Seperti biasanya setelah pukul 08:30 Laras pergi ke rumah itu lagi, mungkin saja kondisinya yang saat ini telah memburuk karena dia tidak bisa memenuhi lagi secara utuh permintaan sesajen sehingga sedikit demi sedikit kecantikan luntur.

Setelah beberapa hari kemudian Laras tidak lagi muncul di luar rumahnya, sehingga warga dan para wanita yang menuduhnya merasa curiga dengan yang terjadi pada dirinya.

"untuk memastikan kecurigaan kalian itu, alangkah baiknya kita datangi saja dulu rumah mbak Laras dengan baik-baik," tegas pak RT kepada warganya.

Mereka menuju rumah Laras dengan penuh rasa antusias untuk membuktikan kecurigaan mereka itu benar. Tetapi setelah tiba disana, pintu Yang tidak terkunci di buka oleh mereka. Kebenaran kini telah di hadapan mereka.

Laras telah meninggal dunia dengan keadaan memegang tasbih, bermakenah, terbaring di atas sajadah, serta air mata yang masih basah di pipinya. Tentu saja para warga tidak menyangka yang mereka bayangkan semuanya salah.

"demi Rab ini kah yang kalian katakan dengan keburukan!" ucap pak RT tersentuh melihatnya.

Pak RT melihat selembar kertas terselip selembar pesan di balik sajadahnya.

Demi Allah, apa yang kalian mungkin pikirkan tentang ku selama ini tidaklah benar, dan apa yang kalian lihat dengan perbuatanku tidaklah seperti pemikiran kalian. Disana, di hujung batas desa ini di rumah tua itu ada seorang ibu tua bisu dan kedua Anaknya masih belia yang kita abaikan selama ini sedang dalam kelaparan, menunggu bantuan dari anaknya yang tak kunjung kembali. Maka itu setiap pukul 08:30 ku sisihkan stok makanan untuk mereka, aku sudah berusaha keras menjelaskan kepada mereka yang tidak menyukai ku, namun malah tuduhan sebagai penganut ilmu hitam di berikan kepadaku. Aku mohon kasihanilah mereka walau sedikit nasi di tangan kalian.

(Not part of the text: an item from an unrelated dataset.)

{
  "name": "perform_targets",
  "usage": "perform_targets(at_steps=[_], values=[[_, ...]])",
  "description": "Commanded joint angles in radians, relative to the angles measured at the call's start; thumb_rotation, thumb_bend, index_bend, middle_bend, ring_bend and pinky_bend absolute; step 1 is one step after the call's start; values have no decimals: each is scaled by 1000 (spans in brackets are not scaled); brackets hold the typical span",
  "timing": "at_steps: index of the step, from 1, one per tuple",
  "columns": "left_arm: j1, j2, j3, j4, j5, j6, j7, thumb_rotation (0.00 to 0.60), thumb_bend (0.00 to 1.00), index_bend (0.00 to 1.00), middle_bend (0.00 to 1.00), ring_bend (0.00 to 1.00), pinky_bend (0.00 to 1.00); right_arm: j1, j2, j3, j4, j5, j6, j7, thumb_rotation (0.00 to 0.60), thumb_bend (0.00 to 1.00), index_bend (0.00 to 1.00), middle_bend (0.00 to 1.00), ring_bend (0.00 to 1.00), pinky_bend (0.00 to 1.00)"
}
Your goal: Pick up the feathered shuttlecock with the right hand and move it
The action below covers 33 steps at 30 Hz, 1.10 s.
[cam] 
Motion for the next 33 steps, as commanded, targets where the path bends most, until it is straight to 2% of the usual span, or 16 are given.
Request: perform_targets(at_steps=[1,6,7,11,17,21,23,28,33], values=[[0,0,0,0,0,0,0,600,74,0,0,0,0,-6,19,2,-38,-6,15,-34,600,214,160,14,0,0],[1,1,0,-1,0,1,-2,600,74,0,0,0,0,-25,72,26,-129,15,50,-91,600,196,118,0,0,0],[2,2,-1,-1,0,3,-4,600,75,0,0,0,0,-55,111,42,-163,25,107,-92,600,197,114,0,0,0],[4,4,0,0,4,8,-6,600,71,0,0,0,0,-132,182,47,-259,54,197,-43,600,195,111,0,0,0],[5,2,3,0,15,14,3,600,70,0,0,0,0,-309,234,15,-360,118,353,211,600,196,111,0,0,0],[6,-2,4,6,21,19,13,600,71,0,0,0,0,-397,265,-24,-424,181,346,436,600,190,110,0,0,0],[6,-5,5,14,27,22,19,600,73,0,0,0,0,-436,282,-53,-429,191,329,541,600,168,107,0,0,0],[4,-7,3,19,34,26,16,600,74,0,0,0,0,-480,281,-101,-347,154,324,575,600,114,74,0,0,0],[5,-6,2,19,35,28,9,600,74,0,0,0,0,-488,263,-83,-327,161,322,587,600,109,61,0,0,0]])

Segera mungkin pak RT mengusulkan kepada para warga agar mau dengan memberikan harta maupun bahan makanan yang mereka miliki untuk ibu tua dan anak-anaknya.

Setiba disana, benar saja ada ibu tua dengan anak-anaknya yang tengah kelaparan menunggu kedatangan Laras memberikan bantuan lagi. Tetapi si ibu tidak mengetahui bahwa Laras telah meninggal dunia. Lantas sang ibu menangis dan berdoa dalam kebisuannya kemungkinan saja dalam doanya agar Laras di terima dengan damai di sisi sang maha kuasa.

Namun hal yang paling tidak terduga bahwa Santi adalah anak dari sang ibu tersebut, dan kedua anak-anak itu adalah anaknya karena hubungannya yang terlarang. Semua warga pun tak menyangka setelah sang ibu menunjuk-nunjuk kepada Santi.

(Setiap perbuatan pasti akan berdampak terhadap yang melakukan, baik secara perlahan maupun cepat, baik di dunia, baik di akhirat ataupun kedua-duanya secara bersamaan.)